** PROBLEM TO WORK ON **
The data should be duplicated exactly, with every word kept as it is.

** RECORDED DATA **
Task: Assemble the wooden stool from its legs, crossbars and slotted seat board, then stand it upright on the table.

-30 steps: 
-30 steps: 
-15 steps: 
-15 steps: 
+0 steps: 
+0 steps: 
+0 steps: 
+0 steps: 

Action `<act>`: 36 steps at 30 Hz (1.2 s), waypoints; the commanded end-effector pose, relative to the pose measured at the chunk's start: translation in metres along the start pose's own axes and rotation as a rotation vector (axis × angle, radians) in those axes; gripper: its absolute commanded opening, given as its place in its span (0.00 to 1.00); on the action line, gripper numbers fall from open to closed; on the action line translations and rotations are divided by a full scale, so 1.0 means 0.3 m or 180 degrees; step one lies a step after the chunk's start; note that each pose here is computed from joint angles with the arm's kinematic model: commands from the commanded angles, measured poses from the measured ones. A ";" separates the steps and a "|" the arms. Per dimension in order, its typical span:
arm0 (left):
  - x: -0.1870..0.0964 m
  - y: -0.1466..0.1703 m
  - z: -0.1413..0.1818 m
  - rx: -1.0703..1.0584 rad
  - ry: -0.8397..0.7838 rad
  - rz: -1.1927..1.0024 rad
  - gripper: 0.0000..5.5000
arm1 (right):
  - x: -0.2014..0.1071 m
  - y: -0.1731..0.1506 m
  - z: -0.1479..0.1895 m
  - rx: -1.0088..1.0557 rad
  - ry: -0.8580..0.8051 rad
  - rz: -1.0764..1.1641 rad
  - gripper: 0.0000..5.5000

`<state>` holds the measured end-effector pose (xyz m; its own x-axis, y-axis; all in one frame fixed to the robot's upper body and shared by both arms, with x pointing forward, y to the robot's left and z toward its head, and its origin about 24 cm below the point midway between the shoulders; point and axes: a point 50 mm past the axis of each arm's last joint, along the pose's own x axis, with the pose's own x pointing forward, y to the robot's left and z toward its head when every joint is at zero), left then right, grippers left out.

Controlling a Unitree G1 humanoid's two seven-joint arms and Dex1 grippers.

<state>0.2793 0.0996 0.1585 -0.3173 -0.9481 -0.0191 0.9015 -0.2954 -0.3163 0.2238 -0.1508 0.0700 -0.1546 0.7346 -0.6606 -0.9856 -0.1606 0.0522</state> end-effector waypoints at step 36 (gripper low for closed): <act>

** RESPONSE AREA **
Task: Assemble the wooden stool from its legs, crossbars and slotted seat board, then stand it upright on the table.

-30 steps: 
-30 steps: 
-15 steps: 
-15 steps: 
+0 steps: 
+0 steps: 
+0 steps: 
+0 steps: 

Action `<act>`: 36 steps at 30 Hz (1.2 s), waypoints; the commanded end-effector pose, relative to the pose measured at the chunk's start: translation in metres along the start pose's own axes and rotation as a rotation vector (axis × angle, radians) in those axes; gripper: its absolute commanded opening, given as its place in its span (0.00 to 1.00); on the action line, gripper numbers fall from open to closed; on the action line translations and rotations are divided by a full scale, so 1.0 means 0.3 m or 180 degrees; step one lies a step after the chunk's start; note that each pose here is computed from joint angles with the arm's kinematic model: commands from the commanded angles, measured poses from the measured ones. A ";" separates the steps and a "|" the arms. Per dimension in order, its typical span:
arm0 (left):
  - x: -0.1870..0.0964 m
  - y: -0.1466..0.1703 m
  - z: -0.1413..0.1818 m
  - rx: -1.0703..1.0584 rad
  - ry: -0.8397..0.7838 rad
  - rz: -1.1927..1.0024 rad
  - gripper: 0.0000..5.5000
arm1 (right):
  - x: -0.2014..0.1071 m
  - y: -0.1731..0.1506 m
  - z: -0.1479..0.1895 m
  - rx: -1.0088..1.0557 rad
  - ry: -0.8580..0.8051 rad
  - rz: -1.0764..1.1641 rad
  - gripper: 0.0000..5.5000

`<state>` holds the measured end-effector pose (xyz m; its own x-axis, y-axis; all in one frame fixed to the robot's upper body and shared by both arms, with x pointing forward, y to the robot's left and z toward its head, and its origin about 24 cm below the point midway between the shoulders; point and axes: a point 50 mm past the axis of each arm's last joint, along the pose's own x axis, with the pose's own x pointing forward, y to the robot's left and z toward its head when every joint is at zero), left then right, grippers left out.

Controlling a Unitree G1 humanoid's two seven-joint arms and Dex1 grippers.

<state>0.2793 0.0996 0.1585 -0.3173 -0.9481 -0.0191 0.9015 -0.2954 -0.3163 0.2238 -0.1508 0.0700 -0.1546 0.7346 -0.6606 -0.9856 -0.1606 0.0522</state> end-effector waypoints at step 36 (gripper low for closed): <act>

The given output is the complete response.